Vote Leave's Iain Duncan Smith said poorly-paid or unemployed British workers were being "forced to compete with millions of people from abroad for jobs, and they suffer downward pressure on their wages".
UKIP said the latest employment statistics "showed why we need Brexit to put British workers first".
'Record employment'
UKIP employment spokeswoman Jane Collins MEP said the free movement of people and the 2.15 million workers from the EU now in the UK was "a huge boon to multinational companies who can exploit the oversupply of labour to keep their wages low".
It was "not so good for the parts of Britain with serious unemployment problems", she added.
But a spokesperson for the prime minister said: "It is good that we've got a growing economy and we're seeing record numbers of British nationals in employment."
The Department of Work & Pensions (DWP) said the employment rate for Britons was the highest since record-keeping began, and that since 2010 the number of British people in work had increased by 1.5 million.
The government has taken action "to protect the benefits system and ensure migrants come to this country for the right reasons," said a DWP spokesman.
Official figures released on Wednesday showed the jobless rate remained at 5.1%, in the first quarter of 2016.
The Office for National Statistics added there were 31.58 million people in work, up 44,000 from the previous quarter.
That took the employment rate to a record high of 74.2% in the three months to March.
'Daily lives'
Prof John Van Reenen, director at the Centre for Economic Performance at the London School of Economics, says that while it may be tempting to assume that Europeans are taking jobs that might otherwise go to British workers, the overall picture is far more complex.
"In certain occupations, there is a negative impact" from the arrival of European workers, Mr Van Reenen acknowledged. But when economists examined the effects, external of European immigration to specific regions of the UK, they found a negligible impact on British unemployment rates in those regions.

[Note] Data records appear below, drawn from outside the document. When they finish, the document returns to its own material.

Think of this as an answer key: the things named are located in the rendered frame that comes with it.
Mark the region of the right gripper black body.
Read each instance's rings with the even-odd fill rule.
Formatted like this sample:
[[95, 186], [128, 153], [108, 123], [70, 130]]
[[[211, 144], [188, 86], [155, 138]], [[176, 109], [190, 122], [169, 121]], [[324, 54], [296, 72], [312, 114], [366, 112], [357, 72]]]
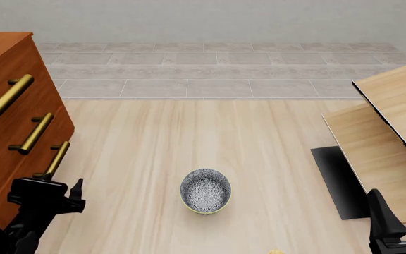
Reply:
[[406, 254], [406, 241], [385, 243], [381, 239], [370, 240], [369, 248], [372, 254]]

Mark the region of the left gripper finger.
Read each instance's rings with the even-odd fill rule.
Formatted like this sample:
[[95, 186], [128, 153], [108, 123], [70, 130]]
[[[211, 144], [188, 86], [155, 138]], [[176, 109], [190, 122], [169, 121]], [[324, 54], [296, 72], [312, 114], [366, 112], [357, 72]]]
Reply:
[[84, 179], [78, 179], [76, 184], [70, 189], [70, 211], [72, 213], [82, 213], [84, 211], [86, 200], [82, 198], [82, 185]]

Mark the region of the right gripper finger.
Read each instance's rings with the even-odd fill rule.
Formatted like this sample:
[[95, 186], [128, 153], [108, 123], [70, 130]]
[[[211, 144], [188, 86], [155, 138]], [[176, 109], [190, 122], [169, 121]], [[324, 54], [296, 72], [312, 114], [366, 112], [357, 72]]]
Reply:
[[400, 243], [400, 239], [406, 236], [406, 226], [394, 215], [379, 190], [370, 190], [367, 200], [371, 218], [369, 240]]

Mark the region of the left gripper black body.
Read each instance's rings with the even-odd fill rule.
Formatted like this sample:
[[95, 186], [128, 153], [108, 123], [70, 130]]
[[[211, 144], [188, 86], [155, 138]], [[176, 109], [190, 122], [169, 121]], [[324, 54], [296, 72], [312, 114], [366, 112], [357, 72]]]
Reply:
[[42, 235], [61, 210], [61, 207], [21, 205], [4, 229], [8, 236], [6, 254], [35, 254]]

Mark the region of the red-brown wooden drawer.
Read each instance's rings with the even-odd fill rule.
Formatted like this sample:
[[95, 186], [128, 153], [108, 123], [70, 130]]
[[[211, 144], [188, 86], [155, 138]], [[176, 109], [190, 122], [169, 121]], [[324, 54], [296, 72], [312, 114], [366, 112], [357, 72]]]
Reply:
[[32, 177], [34, 173], [45, 171], [57, 152], [50, 150], [50, 147], [69, 141], [74, 130], [75, 127], [66, 108], [60, 107], [42, 137], [31, 152], [23, 157], [22, 162], [16, 166], [15, 173], [12, 173], [0, 190], [0, 228], [8, 226], [18, 213], [19, 205], [7, 201], [13, 179]]

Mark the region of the red-brown wooden cabinet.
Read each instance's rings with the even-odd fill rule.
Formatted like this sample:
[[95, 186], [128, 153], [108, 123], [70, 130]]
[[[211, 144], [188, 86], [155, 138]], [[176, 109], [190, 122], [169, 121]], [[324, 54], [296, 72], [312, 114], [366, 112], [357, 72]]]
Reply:
[[35, 81], [0, 116], [0, 190], [23, 157], [9, 145], [20, 145], [37, 125], [31, 118], [53, 115], [65, 107], [29, 32], [0, 32], [0, 97], [9, 79], [31, 75]]

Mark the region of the pale wooden board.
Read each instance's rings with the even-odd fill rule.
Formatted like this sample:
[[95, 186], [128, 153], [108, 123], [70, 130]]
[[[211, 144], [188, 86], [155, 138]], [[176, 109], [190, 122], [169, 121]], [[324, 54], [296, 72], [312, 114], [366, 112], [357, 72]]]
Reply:
[[394, 215], [406, 224], [406, 147], [402, 141], [368, 104], [322, 118], [363, 190], [379, 190]]
[[352, 85], [406, 145], [406, 66]]

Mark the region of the grey patterned bowl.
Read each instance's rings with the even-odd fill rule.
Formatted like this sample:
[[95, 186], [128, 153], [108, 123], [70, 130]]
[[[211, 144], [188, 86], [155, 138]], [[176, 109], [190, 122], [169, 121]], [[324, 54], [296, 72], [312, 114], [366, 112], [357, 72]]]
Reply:
[[221, 211], [230, 202], [230, 181], [214, 169], [197, 169], [190, 172], [180, 184], [183, 204], [200, 215], [211, 215]]

"It doesn't seem to be obvious from the data that this is happening," he said.
But Conservative MP Dr Liam Fox, who is campaigning to leave the EU, says that European migrants are putting Britain's public services under strain.
"People can feel that in their daily lives by the lack of school places, the difficulty seeing a GP and the competition for housing," he told the BBC's Norman Smith.
"And of course those who fund the Remain campaign... Goldman Sachs, the big banks, the big corporates, the oil companies, they don't really care because they don't use those particular services," he added.